Copy exactly the lines from the start of the data below through the one that carries "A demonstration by", and only those.

Data in this exercise
★ ★ ★ ★ ★ ★ ★

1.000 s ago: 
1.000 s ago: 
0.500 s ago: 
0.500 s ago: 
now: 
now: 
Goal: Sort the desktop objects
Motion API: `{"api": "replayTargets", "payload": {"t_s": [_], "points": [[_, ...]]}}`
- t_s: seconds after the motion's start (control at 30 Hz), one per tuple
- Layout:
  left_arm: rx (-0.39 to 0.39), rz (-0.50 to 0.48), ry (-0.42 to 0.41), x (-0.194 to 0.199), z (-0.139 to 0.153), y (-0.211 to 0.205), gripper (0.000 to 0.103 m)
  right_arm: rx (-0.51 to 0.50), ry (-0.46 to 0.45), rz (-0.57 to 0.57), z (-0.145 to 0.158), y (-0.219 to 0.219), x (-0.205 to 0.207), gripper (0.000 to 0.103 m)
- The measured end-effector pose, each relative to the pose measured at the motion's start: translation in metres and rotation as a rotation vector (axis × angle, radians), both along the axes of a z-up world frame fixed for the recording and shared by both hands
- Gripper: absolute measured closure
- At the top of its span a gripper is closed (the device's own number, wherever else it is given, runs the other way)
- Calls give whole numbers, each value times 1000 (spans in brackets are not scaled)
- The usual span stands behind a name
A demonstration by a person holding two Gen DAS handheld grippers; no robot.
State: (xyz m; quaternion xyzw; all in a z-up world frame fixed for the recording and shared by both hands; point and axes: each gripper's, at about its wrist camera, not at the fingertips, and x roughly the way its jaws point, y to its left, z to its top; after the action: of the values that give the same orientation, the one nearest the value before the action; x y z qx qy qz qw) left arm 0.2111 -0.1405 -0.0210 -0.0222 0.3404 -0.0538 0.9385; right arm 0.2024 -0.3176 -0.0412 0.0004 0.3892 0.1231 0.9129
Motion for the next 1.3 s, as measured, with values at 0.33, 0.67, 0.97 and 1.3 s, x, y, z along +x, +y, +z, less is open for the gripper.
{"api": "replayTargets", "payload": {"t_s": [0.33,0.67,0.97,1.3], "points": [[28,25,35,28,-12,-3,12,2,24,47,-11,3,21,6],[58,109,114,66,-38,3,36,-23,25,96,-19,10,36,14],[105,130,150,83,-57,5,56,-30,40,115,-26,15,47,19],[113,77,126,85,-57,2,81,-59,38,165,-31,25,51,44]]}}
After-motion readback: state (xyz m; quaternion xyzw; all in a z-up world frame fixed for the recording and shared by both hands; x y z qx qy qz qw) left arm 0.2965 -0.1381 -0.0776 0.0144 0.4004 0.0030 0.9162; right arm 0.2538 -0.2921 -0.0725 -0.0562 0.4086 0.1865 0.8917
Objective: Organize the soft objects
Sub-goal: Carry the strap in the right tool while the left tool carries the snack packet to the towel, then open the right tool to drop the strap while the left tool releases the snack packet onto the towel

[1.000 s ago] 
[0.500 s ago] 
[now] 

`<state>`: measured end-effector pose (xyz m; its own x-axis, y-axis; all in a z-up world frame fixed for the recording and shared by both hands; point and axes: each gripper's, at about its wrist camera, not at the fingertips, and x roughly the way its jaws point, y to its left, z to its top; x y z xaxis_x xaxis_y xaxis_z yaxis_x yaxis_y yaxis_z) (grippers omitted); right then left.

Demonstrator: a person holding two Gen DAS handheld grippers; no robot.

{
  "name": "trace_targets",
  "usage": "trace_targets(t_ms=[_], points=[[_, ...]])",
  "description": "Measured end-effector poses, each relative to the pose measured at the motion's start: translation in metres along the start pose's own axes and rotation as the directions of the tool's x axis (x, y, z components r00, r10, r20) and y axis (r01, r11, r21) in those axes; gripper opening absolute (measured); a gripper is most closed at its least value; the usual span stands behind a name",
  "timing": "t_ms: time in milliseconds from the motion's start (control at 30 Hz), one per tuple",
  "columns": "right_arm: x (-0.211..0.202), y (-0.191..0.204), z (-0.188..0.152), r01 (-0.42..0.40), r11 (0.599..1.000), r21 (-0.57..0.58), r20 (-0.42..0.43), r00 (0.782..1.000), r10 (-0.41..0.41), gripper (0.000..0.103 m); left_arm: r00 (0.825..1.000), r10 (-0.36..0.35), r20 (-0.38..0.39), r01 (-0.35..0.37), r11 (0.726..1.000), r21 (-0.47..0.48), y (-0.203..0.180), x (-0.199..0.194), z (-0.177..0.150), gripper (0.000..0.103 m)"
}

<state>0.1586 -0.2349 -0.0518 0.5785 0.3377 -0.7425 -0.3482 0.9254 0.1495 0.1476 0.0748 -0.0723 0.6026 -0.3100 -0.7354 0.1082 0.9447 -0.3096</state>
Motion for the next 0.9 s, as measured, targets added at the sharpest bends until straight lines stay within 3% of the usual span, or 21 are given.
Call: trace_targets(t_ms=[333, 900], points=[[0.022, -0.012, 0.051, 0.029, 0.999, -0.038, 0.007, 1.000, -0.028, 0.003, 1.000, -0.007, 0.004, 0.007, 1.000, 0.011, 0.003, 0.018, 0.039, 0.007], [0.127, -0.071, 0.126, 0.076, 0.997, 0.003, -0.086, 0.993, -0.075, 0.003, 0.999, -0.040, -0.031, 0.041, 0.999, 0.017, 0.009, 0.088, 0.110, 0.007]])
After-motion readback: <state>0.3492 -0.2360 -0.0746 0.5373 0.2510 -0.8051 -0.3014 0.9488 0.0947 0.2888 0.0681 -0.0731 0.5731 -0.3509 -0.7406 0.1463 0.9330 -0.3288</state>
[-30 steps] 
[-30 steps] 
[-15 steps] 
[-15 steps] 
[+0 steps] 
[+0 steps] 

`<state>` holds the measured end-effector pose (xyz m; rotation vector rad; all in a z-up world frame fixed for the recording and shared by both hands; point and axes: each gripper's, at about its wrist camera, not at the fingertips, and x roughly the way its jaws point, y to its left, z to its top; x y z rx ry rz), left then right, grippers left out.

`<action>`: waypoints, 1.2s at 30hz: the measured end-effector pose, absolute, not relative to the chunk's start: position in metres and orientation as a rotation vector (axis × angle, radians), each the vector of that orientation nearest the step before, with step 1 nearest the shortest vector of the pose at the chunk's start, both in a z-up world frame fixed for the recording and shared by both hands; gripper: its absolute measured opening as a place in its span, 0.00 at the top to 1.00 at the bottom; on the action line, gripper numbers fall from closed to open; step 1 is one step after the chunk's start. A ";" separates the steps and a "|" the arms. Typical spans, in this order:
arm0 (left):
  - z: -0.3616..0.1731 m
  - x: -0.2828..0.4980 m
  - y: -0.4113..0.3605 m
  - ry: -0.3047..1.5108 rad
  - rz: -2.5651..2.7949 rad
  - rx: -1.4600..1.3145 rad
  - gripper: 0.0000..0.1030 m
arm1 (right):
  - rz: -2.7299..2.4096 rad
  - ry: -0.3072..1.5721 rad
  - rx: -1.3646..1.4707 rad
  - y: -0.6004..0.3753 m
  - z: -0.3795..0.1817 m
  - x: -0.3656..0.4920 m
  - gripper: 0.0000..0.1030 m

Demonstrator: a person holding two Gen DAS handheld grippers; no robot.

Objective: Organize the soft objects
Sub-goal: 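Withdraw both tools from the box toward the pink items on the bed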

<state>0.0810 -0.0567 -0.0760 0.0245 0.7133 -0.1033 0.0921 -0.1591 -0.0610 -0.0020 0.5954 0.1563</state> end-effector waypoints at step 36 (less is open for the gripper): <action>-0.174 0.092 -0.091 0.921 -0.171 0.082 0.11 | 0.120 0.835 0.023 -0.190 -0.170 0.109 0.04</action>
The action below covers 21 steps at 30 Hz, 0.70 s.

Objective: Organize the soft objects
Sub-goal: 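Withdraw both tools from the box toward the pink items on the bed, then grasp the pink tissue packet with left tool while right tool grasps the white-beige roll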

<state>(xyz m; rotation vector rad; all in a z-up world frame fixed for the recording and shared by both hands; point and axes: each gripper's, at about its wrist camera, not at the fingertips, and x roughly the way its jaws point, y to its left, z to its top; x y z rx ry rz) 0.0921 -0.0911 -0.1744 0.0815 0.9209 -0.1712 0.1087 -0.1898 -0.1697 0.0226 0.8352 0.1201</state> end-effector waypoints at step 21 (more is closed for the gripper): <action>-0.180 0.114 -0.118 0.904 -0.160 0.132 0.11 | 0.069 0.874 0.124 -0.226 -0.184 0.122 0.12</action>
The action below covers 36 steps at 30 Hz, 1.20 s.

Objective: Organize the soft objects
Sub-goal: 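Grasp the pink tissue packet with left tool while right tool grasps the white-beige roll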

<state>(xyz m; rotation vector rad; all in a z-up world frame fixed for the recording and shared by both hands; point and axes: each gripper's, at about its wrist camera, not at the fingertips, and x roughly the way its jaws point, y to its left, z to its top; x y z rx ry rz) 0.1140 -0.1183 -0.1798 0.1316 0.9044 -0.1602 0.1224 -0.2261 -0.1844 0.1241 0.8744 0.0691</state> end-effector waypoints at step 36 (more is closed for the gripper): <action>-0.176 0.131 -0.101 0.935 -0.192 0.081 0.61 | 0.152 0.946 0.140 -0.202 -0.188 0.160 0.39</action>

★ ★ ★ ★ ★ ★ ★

Solved exercise
1.000 s ago: 
1.000 s ago: 
0.500 s ago: 
0.500 s ago: 
now: 
now: 
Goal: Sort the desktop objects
Motion API: `{"api": "replayTargets", "payload": {"t_s": [_], "points": [[_, ...]]}}`
- t_s: seconds after the motion's start (control at 30 Hz), one per tuple
- Layout:
  left_arm: rx (-0.39 to 0.39), rz (-0.50 to 0.48), ry (-0.42 to 0.41), x (-0.194 to 0.199), z (-0.139 to 0.153), y (-0.211 to 0.205), gripper (0.000 to 0.103 m)
  right_arm: rx (-0.51 to 0.50), ry (-0.46 to 0.45), rz (-0.57 to 0.57), z (-0.145 to 0.158), y (-0.219 to 0.219), x (-0.205 to 0.207), gripper (0.000 to 0.103 m)
- The measured end-effector pose, each relative to the pose measured at the motion's start: translation in metres and rotation as a rotation vector (axis × angle, radians), both along the axes of a z-up world frame fixed for the recording and shared by both hands
- Gripper: absolute measured closure
- At the top of its span a gripper is closed (the device's own number, wherever else it is given, runs the other way)
- Calls give whole numbers, each value times 1000 (spans in brackets are not scaled)
- The usual span stands behind a name
A demonstration by a person holding two Gen DAS handheld grippers; no robot.

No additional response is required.